I got your letter and almost didn’t want to open it, because I wanted to preserve that feeling of joy a little while. Like when I don’t open a present right away.
An email from Anna, a college student, to her therapist, Anja Gysin-Maillart

She sets rules for herself, as well: Typos are OK. Being a little annoying is OK. Each text should take no more than 90 seconds to write, because anything longer might read like it’s been workshopped too much, not enough like a message between friends. She also makes sure to time her texts so they don’t arrive only when patients are in crisis. Mostly, they should appear for no particular reason. She had been thinking about them, that’s all.

“I think people die when they feel completely alone,” Whiteside explained.

By the time she developed her sense of mission, a small band of therapists and researchers from all over the world had also recognized the value of Motto’s approach. Gregory Carter, who ran a psychiatry service in New South Wales, Australia, orchestrated a study in which Motto’s words were typed onto a postcard illustrated with a cartoon dog clutching an envelope in its mouth. The notes were sent eight times over the course of 12 months to patients who were among the hardest to treat. The majority had histories of trauma, including rape and molestation. Some had made repeated suicide attempts. But Carter found there was a 50 percent reduction in attempts by those who received the postcards. When he checked in on the study’s participants five years later, the letters’ effects were still strong. And the cost per patient was a little over $11.

In Tehran, researchers ran a similar experiment, tweaked to fit the local culture. “In my mind, [the Motto text] was maybe boring for our patients,” said Hossein Hassanian-Moghaddam, an associate professor at Shahid Beheshti University of Medical Sciences. “Maybe you think that it is somehow a robot that is sending you this kind of message.” Instead, the Iranians wrote sentimental greeting cards packed with inspirational sayings or religious text. Some were inscribed with quotes from Albert Einstein. Others drew from Buddha or President John F. Kennedy. They also sent cards on the patients’ birthdays (a favorite among the participants). The results were similarly positive.

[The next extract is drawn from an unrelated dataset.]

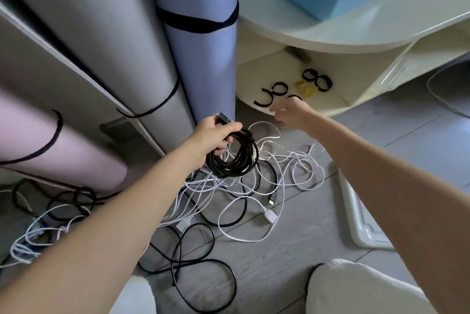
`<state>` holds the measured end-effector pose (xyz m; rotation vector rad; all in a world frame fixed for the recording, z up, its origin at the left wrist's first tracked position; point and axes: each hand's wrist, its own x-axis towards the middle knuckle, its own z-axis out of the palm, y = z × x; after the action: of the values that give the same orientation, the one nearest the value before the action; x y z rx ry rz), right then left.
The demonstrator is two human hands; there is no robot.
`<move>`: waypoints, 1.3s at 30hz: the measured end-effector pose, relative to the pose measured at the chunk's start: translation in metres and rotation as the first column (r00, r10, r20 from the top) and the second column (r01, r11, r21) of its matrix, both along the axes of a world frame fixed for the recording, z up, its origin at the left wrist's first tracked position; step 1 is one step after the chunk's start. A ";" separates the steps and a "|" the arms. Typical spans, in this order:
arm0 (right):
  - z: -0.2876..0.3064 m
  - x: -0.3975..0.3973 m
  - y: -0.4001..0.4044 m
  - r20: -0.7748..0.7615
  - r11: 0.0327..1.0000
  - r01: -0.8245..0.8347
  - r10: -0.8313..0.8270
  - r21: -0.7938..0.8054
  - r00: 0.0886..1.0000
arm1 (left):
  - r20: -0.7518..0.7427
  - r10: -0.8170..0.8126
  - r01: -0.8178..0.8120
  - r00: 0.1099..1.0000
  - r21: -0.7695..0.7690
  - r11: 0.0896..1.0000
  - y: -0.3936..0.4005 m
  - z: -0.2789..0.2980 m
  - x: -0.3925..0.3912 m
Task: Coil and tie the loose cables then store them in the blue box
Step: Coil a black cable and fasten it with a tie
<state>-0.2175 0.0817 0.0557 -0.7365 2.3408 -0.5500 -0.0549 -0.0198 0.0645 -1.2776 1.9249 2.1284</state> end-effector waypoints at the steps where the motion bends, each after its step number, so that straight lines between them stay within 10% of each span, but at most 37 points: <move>1: -0.015 -0.004 -0.009 -0.119 0.993 -0.086 0.095 0.076 0.988 | 0.012 -0.013 0.013 1.000 0.002 1.000 -0.001 -0.007 -0.003; 12: -0.087 -0.018 -0.048 -0.395 0.927 -0.269 0.357 0.262 0.846 | 0.063 0.019 -0.021 0.998 0.039 0.999 -0.017 -0.063 -0.010; 24: -0.077 -0.027 -0.023 -0.280 0.874 -0.346 0.446 0.341 0.850 | 0.041 0.021 -0.023 0.999 0.050 0.998 -0.005 -0.049 -0.010; 39: -0.074 -0.048 -0.002 -0.537 0.975 -0.039 0.153 0.217 0.830 | 0.054 0.123 -0.128 0.991 0.119 0.985 -0.011 -0.070 -0.011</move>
<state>-0.2655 0.0799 -0.0187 -1.0164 2.8094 -0.0438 -0.0657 -0.0308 -0.0051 -1.4463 1.7097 2.2127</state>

Flowers and landscapes are seen on the postcards Flowers and landscapes are seen on the postcards
Cards the Iranian researchers sent their patients.

Kate Comtois, a renowned suicide researcher based in Seattle, sought to test these methods out on a new audience—one close to Motto’s heart. For her randomized control trial, funded by the Department of Defense, she and her team sent out text messages to hundreds of active duty Army soldiers and Marines. Each one got 11 Motto-style texts throughout the course of a year.

When the researchers focus-grouped the messages on active-duty servicemembers, they were told that for this to work on Marines, texts should never imply weakness. “We were schooled,” Comtois said. “They didn’t want us to use the word ‘need.’”

So she and her team kept the texts to the point: “hope life is treating you well” and “hope all’s well and you’re taking good care of yourself.” Because they were texts, the researchers could reply to the soldiers with emoticons or whatever else felt natural. The study, which recently concluded, showed that recipients were less likely to have suicidal thoughts or make an attempt. Comtois was struck by how different the text interactions felt. “Most of the time we were reaching out to somebody who was happy to hear from us,” she said. “That’s just not how suicide care is.”

But perhaps the most ambitious Motto-related work taking place right now can be found in a small mental health clinic in Bern, Switzerland. One of the clinic’s co-founders, Konrad Michel, centered his entire approach around patients’ storytelling. He initially recorded his therapy sessions with patients and then had them reflect on the experience in filmed follow-up interviews conducted by a colleague. They told him what they thought of his questions, his mannerisms, the way he made them feel. The work was humbling.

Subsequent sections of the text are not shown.